While Tangherlini acknowledges that tracing an individual’s patterns of internet use produces plenty of noise, he argues that through the noise we can find meaningful patterns that elucidate how strongly a person perceives the content consumed online. Patterns that emerge by analyzing multiple, disjointed points of interaction over time, and charting the unique structures and relationships.
A person who reviews the World Health Organization’s (WHO) guidelines on wearing masks online, who then goes on to read online content about oral, fungal infections secondary to mask use may be less compliant with mask guidelines than someone who reviews the WHO guidelines but then researches tourist destinations that have the best COVID-19 protocols set in place.

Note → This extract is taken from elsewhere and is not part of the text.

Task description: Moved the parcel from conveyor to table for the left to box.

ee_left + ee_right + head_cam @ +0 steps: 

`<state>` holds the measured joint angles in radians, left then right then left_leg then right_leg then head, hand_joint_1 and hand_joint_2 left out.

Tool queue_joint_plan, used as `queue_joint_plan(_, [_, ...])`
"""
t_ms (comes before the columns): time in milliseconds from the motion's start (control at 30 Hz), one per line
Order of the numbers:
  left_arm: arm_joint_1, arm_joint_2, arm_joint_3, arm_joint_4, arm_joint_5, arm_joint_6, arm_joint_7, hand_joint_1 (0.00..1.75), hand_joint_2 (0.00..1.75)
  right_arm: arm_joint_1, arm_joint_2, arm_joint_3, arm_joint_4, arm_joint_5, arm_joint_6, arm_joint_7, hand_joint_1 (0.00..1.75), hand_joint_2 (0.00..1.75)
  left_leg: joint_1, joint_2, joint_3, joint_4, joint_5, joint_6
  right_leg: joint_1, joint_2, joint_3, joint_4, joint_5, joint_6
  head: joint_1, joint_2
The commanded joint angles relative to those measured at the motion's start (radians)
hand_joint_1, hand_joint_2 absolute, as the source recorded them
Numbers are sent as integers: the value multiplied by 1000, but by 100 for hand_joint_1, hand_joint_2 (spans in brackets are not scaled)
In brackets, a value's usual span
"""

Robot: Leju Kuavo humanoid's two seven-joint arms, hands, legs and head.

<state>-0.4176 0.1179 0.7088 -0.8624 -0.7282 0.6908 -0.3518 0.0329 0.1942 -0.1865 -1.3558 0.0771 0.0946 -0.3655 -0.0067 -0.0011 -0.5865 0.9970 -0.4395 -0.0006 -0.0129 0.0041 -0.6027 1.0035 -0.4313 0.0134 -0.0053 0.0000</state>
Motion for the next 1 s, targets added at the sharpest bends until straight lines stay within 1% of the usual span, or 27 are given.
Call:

The predicted behavior – that person’s belief in the importance of wearing masks – is seen not through the websites visited, but in the pattern of traversing from one website to the next.
Narrative frameworks will become increasingly important as healthcare becomes more digital and healthcare trust becomes more decentralized. New social pressures have started to emerge, including the heightened awareness of racial injustice within healthcare, all of which will play a large role in dictating patient behavior.
Studying how patients consume content online and making meaningful extrapolations from those patterns will become essential aspects of patient care.
When we study patient behavior on the internet, particularly their patterns of online consumption, we understand how they perceive their health. How people use the internet affects how they learn from the internet – what they trust – and eventually the interaction between a patient’s experiences in healthcare and his or her internet use impacts individual patient decision-making – which in aggregate impacts healthcare outcomes.
Something healthcare policy experts should quickly realize. One of the major metrics healthcare policy wonks focus on is the cost curve, a measure of the amount of time and resources needed to improve patient outcomes. The cost curve assumes that the more time and resources expended, the better the patients’ outcomes. And for our economically constraint healthcare system, we strive to improve outcomes while reducing time and resources expended – bending the cost curve to be as efficient as possible.
Insurance policies are created based upon this premise, which should now account for the time patients spend online consuming healthcare content. The Annals of Internal Medicine found that the average patient encounter lasts sixteen (16) minutes, and the firm, Digital Information Watch, found that people spend on average one hundred and twenty-six (126) minutes online daily.
Insurance companies could glean meaningful information about patient adherence or of the likelihood of medical complications by studying the patterns of online consumption, and by correlating particular patterns of online use with better or worse outcomes – subsequently using that information to allocate additional time and resources to patients who may be at higher risk.
Going forward, healthcare will be more decentralized and populist – and increasingly influenced by popular healthcare trends online, swaying patient behavior. Until we develop frameworks that study patterns of online consumption alongside healthcare outcomes, we can only describe such phenomenon in broad, overarching terms.
Not in the granular, detailed context needed to meaningfully improve patient care.